Starlink is currently experiencing a service outage

Scope and user reports

  • Many users across regions (US, Europe, Afghanistan, etc.) report total loss of service around the same time, interpreted as a global or near‑global outage.
  • Common symptoms: terminals unable to find satellites, orange modem lights, dishes pointing in unusual directions, and app showing “heating” or “software update” stuck partway.
  • Some users saw unexpected public IP changes or router factory resets shortly before the outage.

Reliability and dependence

  • Long‑time users say major outages have become rare; some recall the last large coordinated outage in May 2024.
  • Several comments highlight how critical Starlink is for rural homes, cabins, and frontline use (e.g., Ukraine), with some maintaining backup WISP/cellular links.
  • Despite the outage, many describe Starlink as “spectacular” and more reliable than previous rural options.

Theories and technical analysis

  • Strong consensus that the root cause is likely software/configuration, not hardware:
    • Bad config rollout, DNS/BGP or other control‑plane change, or core service discovery failure (analogies to Facebook/Roblox incidents).
    • Centralized control plane for the constellation as a single point of failure.
  • Network observations:
    • Cloudflare Radar shows a sharp traffic drop for Starlink’s AS with no BGP withdrawal.
    • Some argue that total loss of signal suggests more than simple routing issues, perhaps affecting satellite–terminal association or control services.
  • Multiple users report terminals downloading and installing updates and rebooting as service recovers, consistent with a pushed fix.
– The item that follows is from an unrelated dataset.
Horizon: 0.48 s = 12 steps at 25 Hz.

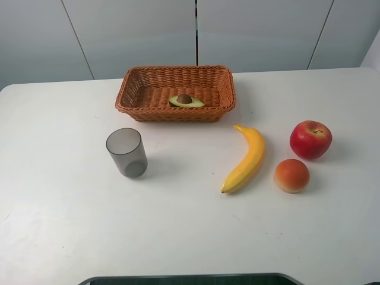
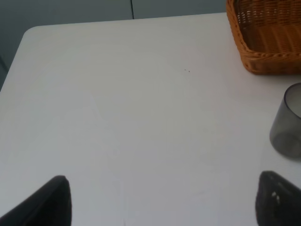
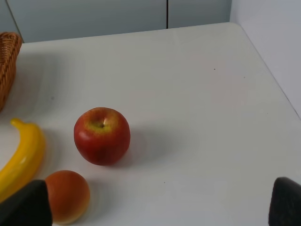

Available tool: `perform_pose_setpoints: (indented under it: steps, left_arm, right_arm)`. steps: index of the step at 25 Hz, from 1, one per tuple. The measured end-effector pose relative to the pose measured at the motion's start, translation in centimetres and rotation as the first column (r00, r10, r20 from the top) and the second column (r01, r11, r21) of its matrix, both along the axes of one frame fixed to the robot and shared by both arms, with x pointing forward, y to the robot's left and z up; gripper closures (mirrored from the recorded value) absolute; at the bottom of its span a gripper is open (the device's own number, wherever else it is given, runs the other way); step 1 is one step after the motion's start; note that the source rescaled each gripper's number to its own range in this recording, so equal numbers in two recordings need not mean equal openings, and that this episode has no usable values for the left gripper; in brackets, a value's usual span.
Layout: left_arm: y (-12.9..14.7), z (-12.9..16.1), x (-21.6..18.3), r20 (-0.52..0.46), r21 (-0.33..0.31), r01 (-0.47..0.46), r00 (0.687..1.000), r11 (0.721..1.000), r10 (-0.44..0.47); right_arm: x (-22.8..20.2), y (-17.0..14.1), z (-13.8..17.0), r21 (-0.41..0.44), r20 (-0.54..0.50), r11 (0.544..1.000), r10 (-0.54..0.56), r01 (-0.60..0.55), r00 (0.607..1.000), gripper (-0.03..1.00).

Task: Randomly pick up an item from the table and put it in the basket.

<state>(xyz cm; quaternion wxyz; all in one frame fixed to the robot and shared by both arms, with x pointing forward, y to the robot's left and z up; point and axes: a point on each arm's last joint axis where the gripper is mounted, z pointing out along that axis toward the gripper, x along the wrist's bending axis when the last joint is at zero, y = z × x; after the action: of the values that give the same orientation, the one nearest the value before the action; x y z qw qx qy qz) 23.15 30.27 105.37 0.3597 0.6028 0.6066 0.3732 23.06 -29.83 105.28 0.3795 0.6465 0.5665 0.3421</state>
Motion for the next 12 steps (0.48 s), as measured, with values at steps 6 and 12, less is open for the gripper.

Security and geopolitics debate

  • Speculation ranges from Russian cyberattacks to space nukes/EMP and hybrid warfare, often tied to Starlink’s role in Ukraine and concurrent UK telecom outages.
  • Others push back, calling this evidence‑free geopolitics and pointing to a confirmed statement (quoted from news) that “failure of key internal software services that operate the core network” caused the outage.
  • Some discuss how hard it would be to physically destroy the constellation vs. more plausible software, insider, or cyber routes.

Infrastructure / status-page lessons

  • starlink.com itself showed “no healthy upstream” and partially failed, likely from both core-network issues and traffic spikes.
  • Discussion emphasizes hosting status pages on independent, highly scalable infrastructure and not tying them to the same control plane as production.